Regarding specific complications, it is worth mentioning potential tricuspid regurgitation. Although it is accepted that the leads may interfere with valve function, a randomized study with a small number of patients showed no differences between implantation of leads positioned in the right ventricle vs in the coronary sinus. Therefore, the guidelines acknowledge that the assessment of patients who develop tricuspid regurgitation after device implantation is complex, and should take into account the not insignificant risk of removal.

This relatively new area has not been discussed in detail in previous guidelines. Regarding magnetic resonance as an imaging method, the new guidelines are in line with previous expert consensus statements20 and describe it as safe with conditional devices, following the indications of the manufacturer and waiting 6 weeks after implantation (I). During the first 6 weeks, as is the case for nonconditional devices, MRI should be considered if there is no diagnostic alternative and provided there are no epicardial leads, damaged leads, or adaptors (IIa). In patients with abandoned leads, it is permissible if it does not exceed 1.5 T, along with some other conditions (IIb). Interestingly, they do not discuss the management of patients with leadless pacemakers, which is an increasingly frequent reality in practice. The approach and the treatment of patients who undergo radiotherapy is reviewed succinctly. With regard to previous consensus statements,20 the type of monitoring required is defined according to the characteristics of each patient and procedure. Although they mention the possibility of oversensing due to electromagnetic interference, they do not establish programming recommendations.

In the previous guidelines, the usefulness of remote monitoring was restricted to the early detection of events. The new guidelines recognize the new concept of remote management, which includes remote monitoring and remote interrogation at regular scheduled intervals (6 monthly).

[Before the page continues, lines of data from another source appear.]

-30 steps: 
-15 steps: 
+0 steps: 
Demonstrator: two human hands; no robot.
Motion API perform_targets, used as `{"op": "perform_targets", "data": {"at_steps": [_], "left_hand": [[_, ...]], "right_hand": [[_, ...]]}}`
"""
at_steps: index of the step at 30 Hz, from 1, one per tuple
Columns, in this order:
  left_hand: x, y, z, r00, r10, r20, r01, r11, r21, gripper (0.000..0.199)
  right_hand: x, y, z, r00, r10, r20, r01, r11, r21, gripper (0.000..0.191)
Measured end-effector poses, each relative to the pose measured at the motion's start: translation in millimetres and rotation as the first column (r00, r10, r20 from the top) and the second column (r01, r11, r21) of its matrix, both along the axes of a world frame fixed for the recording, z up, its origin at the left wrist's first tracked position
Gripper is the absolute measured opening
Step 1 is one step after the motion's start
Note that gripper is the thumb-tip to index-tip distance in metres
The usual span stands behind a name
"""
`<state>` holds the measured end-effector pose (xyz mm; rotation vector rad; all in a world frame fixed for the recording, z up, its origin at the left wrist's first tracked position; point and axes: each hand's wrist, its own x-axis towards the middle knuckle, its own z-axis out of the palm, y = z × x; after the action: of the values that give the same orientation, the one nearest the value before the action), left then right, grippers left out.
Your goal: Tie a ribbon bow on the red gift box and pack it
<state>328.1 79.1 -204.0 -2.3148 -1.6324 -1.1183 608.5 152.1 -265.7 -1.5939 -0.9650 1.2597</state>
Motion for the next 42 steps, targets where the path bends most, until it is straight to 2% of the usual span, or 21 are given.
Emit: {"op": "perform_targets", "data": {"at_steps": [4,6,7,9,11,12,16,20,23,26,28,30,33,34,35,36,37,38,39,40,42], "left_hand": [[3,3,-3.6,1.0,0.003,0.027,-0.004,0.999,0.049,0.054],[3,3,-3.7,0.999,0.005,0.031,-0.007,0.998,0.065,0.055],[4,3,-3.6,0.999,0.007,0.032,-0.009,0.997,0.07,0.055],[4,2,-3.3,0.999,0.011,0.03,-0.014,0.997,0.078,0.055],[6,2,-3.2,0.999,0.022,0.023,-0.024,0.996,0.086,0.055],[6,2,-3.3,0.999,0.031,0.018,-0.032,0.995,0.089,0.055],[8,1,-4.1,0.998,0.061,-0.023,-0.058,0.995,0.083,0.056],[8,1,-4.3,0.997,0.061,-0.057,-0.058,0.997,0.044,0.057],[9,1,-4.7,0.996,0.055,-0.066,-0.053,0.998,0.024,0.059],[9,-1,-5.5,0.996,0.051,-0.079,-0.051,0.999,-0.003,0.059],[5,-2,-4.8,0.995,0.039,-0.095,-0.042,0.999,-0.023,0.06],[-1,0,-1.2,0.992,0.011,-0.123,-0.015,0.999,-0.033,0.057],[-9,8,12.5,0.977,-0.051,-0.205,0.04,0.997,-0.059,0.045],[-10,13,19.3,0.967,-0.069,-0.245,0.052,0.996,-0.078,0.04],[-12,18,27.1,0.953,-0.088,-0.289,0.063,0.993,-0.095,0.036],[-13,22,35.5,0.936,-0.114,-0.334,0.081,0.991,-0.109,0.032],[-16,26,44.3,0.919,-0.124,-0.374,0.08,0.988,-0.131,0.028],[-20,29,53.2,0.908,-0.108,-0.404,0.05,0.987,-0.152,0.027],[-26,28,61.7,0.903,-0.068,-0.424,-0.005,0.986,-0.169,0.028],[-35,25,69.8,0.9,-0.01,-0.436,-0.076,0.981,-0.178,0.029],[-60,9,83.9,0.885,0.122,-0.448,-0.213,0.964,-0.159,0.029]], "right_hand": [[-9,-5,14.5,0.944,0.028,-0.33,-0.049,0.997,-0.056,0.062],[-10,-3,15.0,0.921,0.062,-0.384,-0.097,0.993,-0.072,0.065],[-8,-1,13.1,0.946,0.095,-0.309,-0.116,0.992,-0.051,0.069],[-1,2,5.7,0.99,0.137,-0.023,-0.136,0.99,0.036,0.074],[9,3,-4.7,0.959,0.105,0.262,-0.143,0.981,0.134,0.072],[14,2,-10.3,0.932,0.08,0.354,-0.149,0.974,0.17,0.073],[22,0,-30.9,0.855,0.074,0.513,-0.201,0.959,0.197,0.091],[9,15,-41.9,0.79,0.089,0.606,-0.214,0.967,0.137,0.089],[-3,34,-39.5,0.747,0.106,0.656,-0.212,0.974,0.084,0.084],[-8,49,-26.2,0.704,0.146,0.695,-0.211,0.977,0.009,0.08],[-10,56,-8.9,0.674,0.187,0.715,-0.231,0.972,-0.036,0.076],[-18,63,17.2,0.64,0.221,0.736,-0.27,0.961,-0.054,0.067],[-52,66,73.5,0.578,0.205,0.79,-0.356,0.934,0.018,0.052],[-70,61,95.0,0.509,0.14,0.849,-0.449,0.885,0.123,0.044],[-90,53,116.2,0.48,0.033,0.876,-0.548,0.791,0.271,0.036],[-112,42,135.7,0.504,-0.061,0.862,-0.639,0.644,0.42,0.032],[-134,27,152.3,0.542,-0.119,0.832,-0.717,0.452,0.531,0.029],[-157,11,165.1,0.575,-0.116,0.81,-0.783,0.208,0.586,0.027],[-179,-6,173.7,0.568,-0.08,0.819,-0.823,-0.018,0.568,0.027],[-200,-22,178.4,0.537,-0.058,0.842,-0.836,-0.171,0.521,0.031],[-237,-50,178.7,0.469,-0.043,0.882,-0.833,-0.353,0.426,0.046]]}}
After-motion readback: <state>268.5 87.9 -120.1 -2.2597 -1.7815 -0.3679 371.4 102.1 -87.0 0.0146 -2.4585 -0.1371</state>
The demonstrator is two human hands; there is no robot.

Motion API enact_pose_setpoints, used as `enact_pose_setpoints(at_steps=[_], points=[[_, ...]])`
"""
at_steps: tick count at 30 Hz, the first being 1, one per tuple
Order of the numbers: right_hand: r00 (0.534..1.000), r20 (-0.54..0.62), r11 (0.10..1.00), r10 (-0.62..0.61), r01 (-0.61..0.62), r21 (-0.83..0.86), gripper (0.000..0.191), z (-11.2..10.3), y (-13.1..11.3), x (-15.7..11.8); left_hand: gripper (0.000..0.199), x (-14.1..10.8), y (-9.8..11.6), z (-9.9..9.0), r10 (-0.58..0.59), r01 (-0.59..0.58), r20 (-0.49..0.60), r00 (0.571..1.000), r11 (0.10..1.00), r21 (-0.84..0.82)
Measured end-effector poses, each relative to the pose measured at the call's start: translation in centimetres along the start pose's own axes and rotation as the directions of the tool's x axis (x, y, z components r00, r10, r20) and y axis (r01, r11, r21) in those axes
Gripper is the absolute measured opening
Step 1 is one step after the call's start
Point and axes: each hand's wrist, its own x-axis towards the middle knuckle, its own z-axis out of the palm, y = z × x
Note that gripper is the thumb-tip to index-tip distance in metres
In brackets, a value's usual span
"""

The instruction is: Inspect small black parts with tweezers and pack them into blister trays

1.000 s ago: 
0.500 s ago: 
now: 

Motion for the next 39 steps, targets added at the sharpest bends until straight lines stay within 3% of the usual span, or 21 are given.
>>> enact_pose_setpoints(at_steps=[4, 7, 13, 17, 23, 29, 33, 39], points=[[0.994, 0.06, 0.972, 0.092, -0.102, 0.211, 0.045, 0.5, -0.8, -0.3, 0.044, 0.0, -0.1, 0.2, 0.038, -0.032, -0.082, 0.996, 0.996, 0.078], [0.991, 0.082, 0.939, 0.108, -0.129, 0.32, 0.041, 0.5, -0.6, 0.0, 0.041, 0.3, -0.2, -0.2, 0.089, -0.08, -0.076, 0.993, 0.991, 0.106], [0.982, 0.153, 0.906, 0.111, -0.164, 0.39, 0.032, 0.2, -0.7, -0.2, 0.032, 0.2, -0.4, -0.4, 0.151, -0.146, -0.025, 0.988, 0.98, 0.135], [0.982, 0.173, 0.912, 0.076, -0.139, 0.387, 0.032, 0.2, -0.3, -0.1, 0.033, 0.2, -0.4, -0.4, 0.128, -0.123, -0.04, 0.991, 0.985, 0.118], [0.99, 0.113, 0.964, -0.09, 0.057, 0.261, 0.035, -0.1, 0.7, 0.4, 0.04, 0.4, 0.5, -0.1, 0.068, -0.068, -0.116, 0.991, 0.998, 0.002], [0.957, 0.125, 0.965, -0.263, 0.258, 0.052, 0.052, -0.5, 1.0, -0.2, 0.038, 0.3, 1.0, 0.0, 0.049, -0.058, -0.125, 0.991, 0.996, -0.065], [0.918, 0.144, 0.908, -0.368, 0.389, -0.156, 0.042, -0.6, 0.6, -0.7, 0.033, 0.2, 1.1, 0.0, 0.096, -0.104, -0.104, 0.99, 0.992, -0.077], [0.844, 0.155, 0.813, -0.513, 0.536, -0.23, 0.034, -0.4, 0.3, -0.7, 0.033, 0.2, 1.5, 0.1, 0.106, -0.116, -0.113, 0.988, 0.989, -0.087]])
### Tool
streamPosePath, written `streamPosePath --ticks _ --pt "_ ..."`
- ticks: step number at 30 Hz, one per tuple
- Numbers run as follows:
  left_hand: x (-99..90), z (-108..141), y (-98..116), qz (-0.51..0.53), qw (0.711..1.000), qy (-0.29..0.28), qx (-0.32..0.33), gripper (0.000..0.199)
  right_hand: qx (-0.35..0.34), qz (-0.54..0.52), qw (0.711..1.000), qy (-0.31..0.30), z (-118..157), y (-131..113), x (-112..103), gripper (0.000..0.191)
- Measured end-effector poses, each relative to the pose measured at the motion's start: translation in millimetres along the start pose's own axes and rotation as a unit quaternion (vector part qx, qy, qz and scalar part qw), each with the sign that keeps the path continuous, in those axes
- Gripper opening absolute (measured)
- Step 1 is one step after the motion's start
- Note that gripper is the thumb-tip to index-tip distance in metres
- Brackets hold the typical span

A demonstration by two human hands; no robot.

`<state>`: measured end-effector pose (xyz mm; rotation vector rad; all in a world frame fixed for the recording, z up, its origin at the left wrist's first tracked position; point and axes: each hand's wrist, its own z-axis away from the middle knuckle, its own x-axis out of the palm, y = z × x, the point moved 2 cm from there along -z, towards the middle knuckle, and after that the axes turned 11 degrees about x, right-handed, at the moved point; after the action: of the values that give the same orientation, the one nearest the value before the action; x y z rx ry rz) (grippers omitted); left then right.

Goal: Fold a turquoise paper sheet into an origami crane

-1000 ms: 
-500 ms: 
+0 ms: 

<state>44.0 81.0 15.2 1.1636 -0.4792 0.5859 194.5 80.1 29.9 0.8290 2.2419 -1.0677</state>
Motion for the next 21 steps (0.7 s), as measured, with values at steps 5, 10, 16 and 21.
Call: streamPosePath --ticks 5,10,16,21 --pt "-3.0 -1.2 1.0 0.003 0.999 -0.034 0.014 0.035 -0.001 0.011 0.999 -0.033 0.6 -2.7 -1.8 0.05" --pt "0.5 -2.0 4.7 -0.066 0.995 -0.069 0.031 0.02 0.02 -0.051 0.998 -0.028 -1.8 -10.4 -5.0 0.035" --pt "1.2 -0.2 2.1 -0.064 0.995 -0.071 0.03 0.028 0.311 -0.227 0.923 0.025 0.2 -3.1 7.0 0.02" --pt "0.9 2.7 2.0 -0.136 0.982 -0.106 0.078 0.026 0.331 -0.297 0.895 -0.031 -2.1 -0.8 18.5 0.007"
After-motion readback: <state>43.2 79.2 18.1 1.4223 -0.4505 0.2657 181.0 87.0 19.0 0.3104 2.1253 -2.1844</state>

This update, which is of great clinical relevance, enables optimization of follow-up, especially for patients with difficulties in attending in-person clinic visits, as it provides the option of spacing them out to 12 months for CRT devices and 24 months for others. They also recognize the usefulness of remote monitoring in cases of alerts issued by the manufacturer for the early detection of events. In general terms, documentary and institutional support is provided for the new ways to treat, assess, follow-up and monitor patients afforded by these new technologies, to help guide a future that is likely to see a lot of change in the short-term.

Similar to the approach in recent editions of guidelines published by the ESC, there is an emphasis on holistic care (which includes lifestyle, diet and exercise, and cardiac rehabilitation requirements) and on following the principles of patient-centered care and shared decision-making. Obviously, device implantation should be based not only on the evidence but also on the appropriate explanation of benefits and potential risks of each option, as well as the patient's preferences and opinions. It should also take into account social and cultural aspects, something which has become more prominent with the participation of the patient thanks to the new monitoring technologies.

The new guidelines on cardiac pacing and cardiac resynchronization therapy contain several significant updates and lend support to new therapeutic and technological modalities, whose translation to clinical practice will be welcome and immediate, or in some cases already in practice in the laboratories. However, some aspects and future directions remain uncertain. We will have to wait for new evidence, already in the pipeline, to know the final stance on promising aspects such as physiological pacing, the development of leadless technology, and remote monitoring methods. What is certain is that these new strategies are here to stay.

None.

The conflict of interest documents for all authors can be accessed in the supplementary data.